» **Exercise goal**
Don't include any picture when you restate the data word for word.

» **Provided data**

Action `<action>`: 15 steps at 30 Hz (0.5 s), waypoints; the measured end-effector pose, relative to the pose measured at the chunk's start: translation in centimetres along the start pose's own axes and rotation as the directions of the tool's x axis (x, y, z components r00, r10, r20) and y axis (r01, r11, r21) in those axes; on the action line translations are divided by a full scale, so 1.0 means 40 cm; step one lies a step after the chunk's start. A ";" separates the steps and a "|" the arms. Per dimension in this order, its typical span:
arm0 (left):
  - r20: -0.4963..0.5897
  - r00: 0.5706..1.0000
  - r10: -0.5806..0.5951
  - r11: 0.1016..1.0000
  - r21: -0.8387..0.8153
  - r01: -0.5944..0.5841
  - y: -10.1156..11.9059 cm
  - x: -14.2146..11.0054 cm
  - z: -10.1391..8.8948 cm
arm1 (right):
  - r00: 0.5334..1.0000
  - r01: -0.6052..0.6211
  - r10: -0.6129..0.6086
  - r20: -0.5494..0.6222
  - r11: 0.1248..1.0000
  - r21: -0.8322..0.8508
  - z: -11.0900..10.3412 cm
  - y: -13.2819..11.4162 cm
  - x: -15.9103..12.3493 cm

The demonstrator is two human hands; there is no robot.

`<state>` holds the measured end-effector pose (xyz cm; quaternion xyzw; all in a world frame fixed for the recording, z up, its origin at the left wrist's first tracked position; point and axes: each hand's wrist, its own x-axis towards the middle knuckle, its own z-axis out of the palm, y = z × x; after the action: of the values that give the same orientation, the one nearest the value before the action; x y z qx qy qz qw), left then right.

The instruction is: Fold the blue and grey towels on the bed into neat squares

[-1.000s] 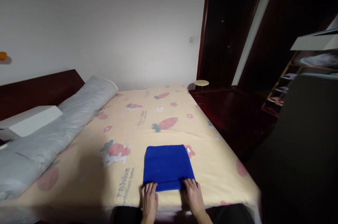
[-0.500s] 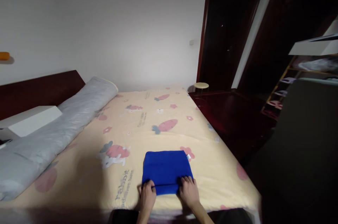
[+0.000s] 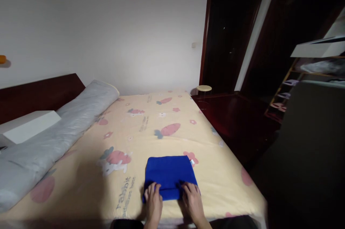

» **Problem solution**
Action `<action>`: 15 steps at 30 Hz (0.5 s), waypoints; the measured end-effector pose, relative to the pose measured at the chunk's start: translation in centimetres along the start pose's own axes and rotation as the directions of the tool's x axis (x, y, z components r00, r10, r20) and y axis (r01, r11, r21) in those axes; on the action line translations are divided by a full scale, so 1.0 means 40 cm; step one lies a step after the chunk's start. A ";" separates the steps and a "|" the arms. Per dimension in this order, its typical span:
arm0 (left):
  - r20: -0.4963..0.5897
  - r00: 0.5706..1.0000
  - r10: -0.5806..0.5951
  - r11: 0.1016..1.0000
  - r21: -0.8387..0.8153
  - r01: -0.5944..0.5841
  - y: -10.1156..11.9059 cm
  - x: -14.2146..11.0054 cm
  - z: -10.1391..8.8948 cm
arm1 (right):
  - r00: 0.5334..1.0000
  - r01: -0.6052..0.6211
  - r10: -0.6129..0.6086
  - r20: -0.5494..0.6222
  - r11: 0.1248..1.0000
  - r21: -0.8322..0.8508
  - z: -11.0900..10.3412 cm
  - y: -13.2819..11.4162 cm
  - x: -15.9103..12.3493 cm

The demonstrator is two human hands; there is no robot.

`<state>` holds the measured end-effector pose (xyz cm; quaternion xyzw; all in a world frame fixed for the recording, z up, its origin at the left wrist's first tracked position; point and axes: each hand's wrist, its own x-axis towards the middle knuckle, its own z-axis out of the palm, y = z × x; after the action: of the values that give the same orientation, the one nearest the value before the action; x y z qx qy qz qw), left then right.

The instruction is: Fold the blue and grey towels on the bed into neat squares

[-1.000s] 
[-0.500s] 
[+0.000s] 

The exercise is done, and nothing more is needed.